Data under study:

★ ★ ★

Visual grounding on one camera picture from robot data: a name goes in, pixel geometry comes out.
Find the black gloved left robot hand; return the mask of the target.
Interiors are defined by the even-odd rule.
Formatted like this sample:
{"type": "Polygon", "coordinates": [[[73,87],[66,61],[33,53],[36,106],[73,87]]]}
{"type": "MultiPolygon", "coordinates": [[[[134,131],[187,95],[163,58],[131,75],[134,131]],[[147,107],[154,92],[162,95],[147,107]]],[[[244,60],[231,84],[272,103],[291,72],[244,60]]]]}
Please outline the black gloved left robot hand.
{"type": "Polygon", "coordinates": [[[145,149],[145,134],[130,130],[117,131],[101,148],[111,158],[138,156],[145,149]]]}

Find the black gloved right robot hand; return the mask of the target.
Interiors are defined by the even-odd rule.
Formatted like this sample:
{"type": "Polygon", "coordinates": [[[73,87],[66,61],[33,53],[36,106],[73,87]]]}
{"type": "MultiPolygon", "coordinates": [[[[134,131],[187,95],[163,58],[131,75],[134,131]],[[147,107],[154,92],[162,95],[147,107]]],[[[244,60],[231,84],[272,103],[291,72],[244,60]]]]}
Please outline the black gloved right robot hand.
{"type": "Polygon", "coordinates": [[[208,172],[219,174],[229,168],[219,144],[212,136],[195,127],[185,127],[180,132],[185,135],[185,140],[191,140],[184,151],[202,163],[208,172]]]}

★ ★ ★

Copy out every line of the listing that contains the string "return".

Result of the task:
Find the black gloved left robot hand; return the mask of the target.
Find the black gloved right robot hand; return the mask of the target.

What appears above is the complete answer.